[[ Input data, beginning ]]

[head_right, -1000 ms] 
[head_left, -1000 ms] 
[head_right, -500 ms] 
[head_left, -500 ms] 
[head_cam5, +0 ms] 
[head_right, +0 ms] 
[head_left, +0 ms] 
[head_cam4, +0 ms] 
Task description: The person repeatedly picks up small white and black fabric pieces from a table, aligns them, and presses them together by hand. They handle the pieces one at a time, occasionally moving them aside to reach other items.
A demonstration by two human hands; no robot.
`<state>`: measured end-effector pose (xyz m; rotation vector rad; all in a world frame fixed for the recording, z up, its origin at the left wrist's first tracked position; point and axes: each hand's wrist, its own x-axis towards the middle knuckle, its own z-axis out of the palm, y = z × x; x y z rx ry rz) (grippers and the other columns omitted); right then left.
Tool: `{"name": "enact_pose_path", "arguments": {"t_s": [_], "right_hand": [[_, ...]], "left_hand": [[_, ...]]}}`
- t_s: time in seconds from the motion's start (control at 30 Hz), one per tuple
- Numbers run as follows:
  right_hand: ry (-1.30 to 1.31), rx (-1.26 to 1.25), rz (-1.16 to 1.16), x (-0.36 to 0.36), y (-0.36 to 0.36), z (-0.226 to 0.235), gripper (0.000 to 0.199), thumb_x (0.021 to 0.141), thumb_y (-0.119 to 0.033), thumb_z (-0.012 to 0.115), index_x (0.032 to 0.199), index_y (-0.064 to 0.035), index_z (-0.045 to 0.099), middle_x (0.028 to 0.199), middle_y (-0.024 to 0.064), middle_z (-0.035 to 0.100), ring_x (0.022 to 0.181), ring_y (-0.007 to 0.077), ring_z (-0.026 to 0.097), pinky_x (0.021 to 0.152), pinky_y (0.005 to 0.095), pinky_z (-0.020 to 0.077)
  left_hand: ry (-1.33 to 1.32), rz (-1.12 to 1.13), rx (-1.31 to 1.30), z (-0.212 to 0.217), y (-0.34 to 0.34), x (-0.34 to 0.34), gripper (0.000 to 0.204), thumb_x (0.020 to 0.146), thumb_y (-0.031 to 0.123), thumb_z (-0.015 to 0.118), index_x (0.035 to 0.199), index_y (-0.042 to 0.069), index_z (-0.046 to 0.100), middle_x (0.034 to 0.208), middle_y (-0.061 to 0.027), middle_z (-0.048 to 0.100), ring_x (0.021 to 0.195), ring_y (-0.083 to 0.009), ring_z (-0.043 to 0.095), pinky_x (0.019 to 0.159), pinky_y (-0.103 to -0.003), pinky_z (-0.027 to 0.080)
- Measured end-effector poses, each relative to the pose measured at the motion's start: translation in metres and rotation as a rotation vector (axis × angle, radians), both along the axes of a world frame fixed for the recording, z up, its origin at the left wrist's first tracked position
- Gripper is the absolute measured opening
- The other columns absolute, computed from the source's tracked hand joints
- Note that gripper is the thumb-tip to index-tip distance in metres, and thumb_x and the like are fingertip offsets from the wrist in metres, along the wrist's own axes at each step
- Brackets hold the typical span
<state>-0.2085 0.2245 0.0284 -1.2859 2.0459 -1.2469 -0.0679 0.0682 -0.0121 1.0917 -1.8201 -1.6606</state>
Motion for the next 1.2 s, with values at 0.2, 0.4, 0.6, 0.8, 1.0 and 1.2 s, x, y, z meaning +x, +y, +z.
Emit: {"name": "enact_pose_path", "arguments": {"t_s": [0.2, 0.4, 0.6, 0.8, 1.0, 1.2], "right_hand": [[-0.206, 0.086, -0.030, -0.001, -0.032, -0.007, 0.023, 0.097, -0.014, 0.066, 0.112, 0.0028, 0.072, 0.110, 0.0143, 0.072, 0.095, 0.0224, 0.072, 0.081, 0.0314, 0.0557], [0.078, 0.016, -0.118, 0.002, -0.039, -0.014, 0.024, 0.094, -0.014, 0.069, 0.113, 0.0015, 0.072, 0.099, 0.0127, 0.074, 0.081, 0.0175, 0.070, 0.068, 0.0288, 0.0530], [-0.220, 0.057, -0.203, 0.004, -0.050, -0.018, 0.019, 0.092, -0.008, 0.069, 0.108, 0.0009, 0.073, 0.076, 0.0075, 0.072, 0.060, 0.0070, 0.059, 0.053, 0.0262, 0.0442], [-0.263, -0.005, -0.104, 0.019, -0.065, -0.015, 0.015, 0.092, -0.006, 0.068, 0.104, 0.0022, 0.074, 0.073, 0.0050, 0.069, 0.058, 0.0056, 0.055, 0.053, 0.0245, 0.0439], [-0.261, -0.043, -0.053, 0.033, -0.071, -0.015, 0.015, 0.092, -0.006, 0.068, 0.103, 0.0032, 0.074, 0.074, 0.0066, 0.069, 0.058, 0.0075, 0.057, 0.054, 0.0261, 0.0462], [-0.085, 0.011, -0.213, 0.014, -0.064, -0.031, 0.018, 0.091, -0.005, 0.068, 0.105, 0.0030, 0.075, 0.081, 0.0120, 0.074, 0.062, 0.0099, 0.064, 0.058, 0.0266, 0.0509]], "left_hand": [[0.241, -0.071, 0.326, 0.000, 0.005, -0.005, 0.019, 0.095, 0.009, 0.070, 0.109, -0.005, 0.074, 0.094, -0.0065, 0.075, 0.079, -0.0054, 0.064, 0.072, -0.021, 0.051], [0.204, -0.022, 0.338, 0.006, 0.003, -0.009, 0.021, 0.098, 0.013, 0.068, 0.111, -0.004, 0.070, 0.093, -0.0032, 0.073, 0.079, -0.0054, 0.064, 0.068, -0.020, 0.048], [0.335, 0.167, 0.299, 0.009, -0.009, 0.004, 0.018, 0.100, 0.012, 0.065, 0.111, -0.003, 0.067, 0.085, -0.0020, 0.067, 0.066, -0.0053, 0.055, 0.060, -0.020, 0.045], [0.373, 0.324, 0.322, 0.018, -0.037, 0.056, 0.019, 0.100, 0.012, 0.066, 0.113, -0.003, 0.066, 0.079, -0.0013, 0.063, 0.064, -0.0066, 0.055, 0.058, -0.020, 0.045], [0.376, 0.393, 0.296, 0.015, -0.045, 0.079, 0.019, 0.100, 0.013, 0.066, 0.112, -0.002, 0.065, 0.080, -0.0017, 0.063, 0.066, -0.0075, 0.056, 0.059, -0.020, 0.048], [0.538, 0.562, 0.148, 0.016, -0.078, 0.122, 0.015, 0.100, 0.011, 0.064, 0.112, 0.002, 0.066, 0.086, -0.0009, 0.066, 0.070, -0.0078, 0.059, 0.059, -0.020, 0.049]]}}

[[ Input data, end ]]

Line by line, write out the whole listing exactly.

[head_right, -1000 ms] 
[head_left, -1000 ms] 
[head_right, -500 ms] 
[head_left, -500 ms] 
[head_cam5, +0 ms] 
[head_right, +0 ms] 
[head_left, +0 ms] 
[head_cam4, +0 ms] 
Task description: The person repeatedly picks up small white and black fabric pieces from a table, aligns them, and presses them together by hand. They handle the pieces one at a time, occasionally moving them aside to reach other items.
A demonstration by two human hands; no robot.
`<state>`: measured end-effector pose (xyz m; rotation vector rad; all in a world frame fixed for the recording, z up, its origin at the left wrist's first tracked position; point and axes: each hand's wrist, its own x-axis towards the middle knuckle, its own z-axis out of the palm, y = z × x; x y z rx ry rz) (grippers and the other columns omitted); right then left.
Tool: `{"name": "enact_pose_path", "arguments": {"t_s": [_], "right_hand": [[_, ...]], "left_hand": [[_, ...]]}}`
- t_s: time in seconds from the motion's start (control at 30 Hz), one per tuple
- Numbers run as follows:
  right_hand: ry (-1.30 to 1.31), rx (-1.26 to 1.25), rz (-1.16 to 1.16), x (-0.36 to 0.36), y (-0.36 to 0.36), z (-0.226 to 0.235), gripper (0.000 to 0.199), thumb_x (0.021 to 0.141), thumb_y (-0.119 to 0.033), thumb_z (-0.012 to 0.115), index_x (0.032 to 0.199), index_y (-0.064 to 0.035), index_z (-0.045 to 0.099), middle_x (0.028 to 0.199), middle_y (-0.024 to 0.064), middle_z (-0.035 to 0.100), ring_x (0.022 to 0.181), ring_y (-0.007 to 0.077), ring_z (-0.026 to 0.097), pinky_x (0.021 to 0.152), pinky_y (0.005 to 0.095), pinky_z (-0.020 to 0.077)
  left_hand: ry (-1.33 to 1.32), rz (-1.12 to 1.13), rx (-1.31 to 1.30), z (-0.212 to 0.217), y (-0.34 to 0.34), x (-0.34 to 0.34), gripper (0.000 to 0.204), thumb_x (0.020 to 0.146), thumb_y (-0.031 to 0.123), thumb_z (-0.015 to 0.118), index_x (0.035 to 0.199), index_y (-0.042 to 0.069), index_z (-0.046 to 0.100), middle_x (0.034 to 0.208), middle_y (-0.061 to 0.027), middle_z (-0.048 to 0.100), ring_x (0.021 to 0.195), ring_y (-0.083 to 0.009), ring_z (-0.043 to 0.095), pinky_x (0.019 to 0.159), pinky_y (-0.103 to -0.003), pinky_z (-0.027 to 0.080)
- Measured end-effector poses, each relative to the pose measured at the motion's start: translation in metres and rotation as a rotation vector (axis × angle, radians), both along the axes of a world frame fixed for the recording, z up, its origin at the left wrist's first tracked position
- Gripper is the absolute measured opening
- The other columns absolute, computed from the source's tracked hand joints
- Note that gripper is the thumb-tip to index-tip distance in metres, and thumb_x and the like are fingertip offsets from the wrist in metres, along the wrist's own axes at each step
- Brackets hold the typical span
<state>-0.2085 0.2245 0.0284 -1.2859 2.0459 -1.2469 -0.0679 0.0682 -0.0121 1.0917 -1.8201 -1.6606</state>
Motion for the next 1.2 s, with values at 0.2, 0.4, 0.6, 0.8, 1.0 and 1.2 s, x, y, z meaning +x, +y, +z.
Emit: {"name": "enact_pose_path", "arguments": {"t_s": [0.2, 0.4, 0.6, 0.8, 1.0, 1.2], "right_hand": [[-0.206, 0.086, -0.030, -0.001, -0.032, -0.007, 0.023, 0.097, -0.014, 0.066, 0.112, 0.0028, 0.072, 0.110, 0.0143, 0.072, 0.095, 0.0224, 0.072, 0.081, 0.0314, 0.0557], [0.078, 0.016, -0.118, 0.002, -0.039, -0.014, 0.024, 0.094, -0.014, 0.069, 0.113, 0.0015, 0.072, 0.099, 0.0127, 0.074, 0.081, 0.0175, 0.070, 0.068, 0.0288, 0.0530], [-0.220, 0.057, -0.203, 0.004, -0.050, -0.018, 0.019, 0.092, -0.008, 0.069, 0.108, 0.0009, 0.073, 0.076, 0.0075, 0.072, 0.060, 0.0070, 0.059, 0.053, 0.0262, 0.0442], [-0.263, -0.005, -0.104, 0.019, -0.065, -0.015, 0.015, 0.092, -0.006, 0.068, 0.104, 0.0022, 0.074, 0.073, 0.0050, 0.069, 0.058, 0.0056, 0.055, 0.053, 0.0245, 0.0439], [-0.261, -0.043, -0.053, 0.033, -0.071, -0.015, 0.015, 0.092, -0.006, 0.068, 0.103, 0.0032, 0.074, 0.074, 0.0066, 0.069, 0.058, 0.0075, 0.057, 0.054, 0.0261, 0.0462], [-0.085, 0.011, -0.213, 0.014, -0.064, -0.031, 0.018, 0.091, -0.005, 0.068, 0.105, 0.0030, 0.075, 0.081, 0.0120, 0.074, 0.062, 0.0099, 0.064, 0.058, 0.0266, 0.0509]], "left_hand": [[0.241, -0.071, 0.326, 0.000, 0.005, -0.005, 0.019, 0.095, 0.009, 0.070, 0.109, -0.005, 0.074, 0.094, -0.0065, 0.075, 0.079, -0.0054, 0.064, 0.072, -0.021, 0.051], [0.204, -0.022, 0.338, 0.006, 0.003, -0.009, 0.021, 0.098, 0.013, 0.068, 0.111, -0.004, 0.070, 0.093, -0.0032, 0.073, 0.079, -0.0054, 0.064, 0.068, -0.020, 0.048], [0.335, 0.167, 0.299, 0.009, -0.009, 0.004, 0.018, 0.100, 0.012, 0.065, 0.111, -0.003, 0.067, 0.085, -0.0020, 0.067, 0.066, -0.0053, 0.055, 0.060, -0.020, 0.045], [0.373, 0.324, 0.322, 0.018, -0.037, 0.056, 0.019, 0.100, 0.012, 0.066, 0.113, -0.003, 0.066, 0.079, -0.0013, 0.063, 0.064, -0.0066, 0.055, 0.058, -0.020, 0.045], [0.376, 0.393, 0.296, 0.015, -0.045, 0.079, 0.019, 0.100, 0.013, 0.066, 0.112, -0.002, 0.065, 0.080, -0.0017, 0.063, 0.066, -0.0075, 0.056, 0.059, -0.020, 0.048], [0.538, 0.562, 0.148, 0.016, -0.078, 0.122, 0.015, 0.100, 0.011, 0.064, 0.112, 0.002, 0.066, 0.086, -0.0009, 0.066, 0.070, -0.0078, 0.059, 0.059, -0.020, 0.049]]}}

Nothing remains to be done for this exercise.